◆ EXERCISE DETAILS:
The whole listing is to be reproduced exactly as given.

◆ GIVEN INFORMATION:
□ □ □ □

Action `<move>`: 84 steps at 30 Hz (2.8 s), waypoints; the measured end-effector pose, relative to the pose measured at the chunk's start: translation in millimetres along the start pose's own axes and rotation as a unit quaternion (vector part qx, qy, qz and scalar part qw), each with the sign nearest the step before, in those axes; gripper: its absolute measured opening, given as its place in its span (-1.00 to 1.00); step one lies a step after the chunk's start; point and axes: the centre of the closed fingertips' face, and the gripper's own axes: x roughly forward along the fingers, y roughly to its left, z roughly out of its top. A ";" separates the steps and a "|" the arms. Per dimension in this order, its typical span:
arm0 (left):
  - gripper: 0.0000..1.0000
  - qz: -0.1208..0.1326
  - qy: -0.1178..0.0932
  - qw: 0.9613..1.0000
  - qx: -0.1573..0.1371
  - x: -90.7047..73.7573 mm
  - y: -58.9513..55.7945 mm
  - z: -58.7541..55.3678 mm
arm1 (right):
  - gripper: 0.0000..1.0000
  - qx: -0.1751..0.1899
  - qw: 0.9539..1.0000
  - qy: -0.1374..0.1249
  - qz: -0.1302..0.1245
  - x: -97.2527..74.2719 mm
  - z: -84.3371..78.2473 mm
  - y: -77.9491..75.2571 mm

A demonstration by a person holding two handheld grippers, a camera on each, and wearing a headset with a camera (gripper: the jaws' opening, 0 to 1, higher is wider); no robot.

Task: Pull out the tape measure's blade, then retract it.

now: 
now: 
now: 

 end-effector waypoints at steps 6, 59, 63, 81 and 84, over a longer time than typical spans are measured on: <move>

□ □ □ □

◆ PROBLEM SOLUTION:
Action `<move>`: 84 steps at 30 Hz (2.8 s), waypoints; the measured end-effector pose, relative to the pose measured at the chunk's start: translation in millimetres along the start pose's own axes and rotation as a unit quaternion (vector part qx, qy, qz and scalar part qw), each with the sign nearest the step before, in those axes; gripper: its absolute measured opening, given as its place in its span (-1.00 to 1.00); step one lies a step after the chunk's start; point and axes: the centre of the closed fingertips' face, and the gripper's own axes: x roughly forward along the fingers, y roughly to its left, z roughly out of its top. A ";" separates the steps and a "|" the arms. Per dimension in this order, its typical span:
arm0 (left):
  - gripper: 0.0000..1.0000
  - qz: -0.1208..0.1326
  - qy: -0.1178..0.0932
  - qw: 0.9613..1.0000
  - qx: -0.1573..0.1371
  - x: -90.7047..73.7573 mm
  - y: -58.9513..55.7945 mm
  - z: -58.7541..55.3678 mm
arm1 (right):
  - gripper: 0.0000..1.0000
  - qx: -0.1751..0.1899
  - qw: 0.9539..1.0000
  - qy: -0.1374..0.1249
  - qz: -0.1302..0.1245
  - x: -97.2527..74.2719 mm
  - z: -84.3371..78.2473 mm
  - y: -77.9491..75.2571 mm

A demonstration by a person holding two handheld grippers, a camera on each, and wearing a headset with a camera (gripper: the jaws' opening, 0 to 1, higher is wider); no robot.

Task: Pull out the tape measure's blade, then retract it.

now: 
now: 
now: 

 end-effector waypoints at steps 6, 59, 63, 81 and 84, over a longer time than typical spans are measured on: <move>

What was asked now has a complete answer.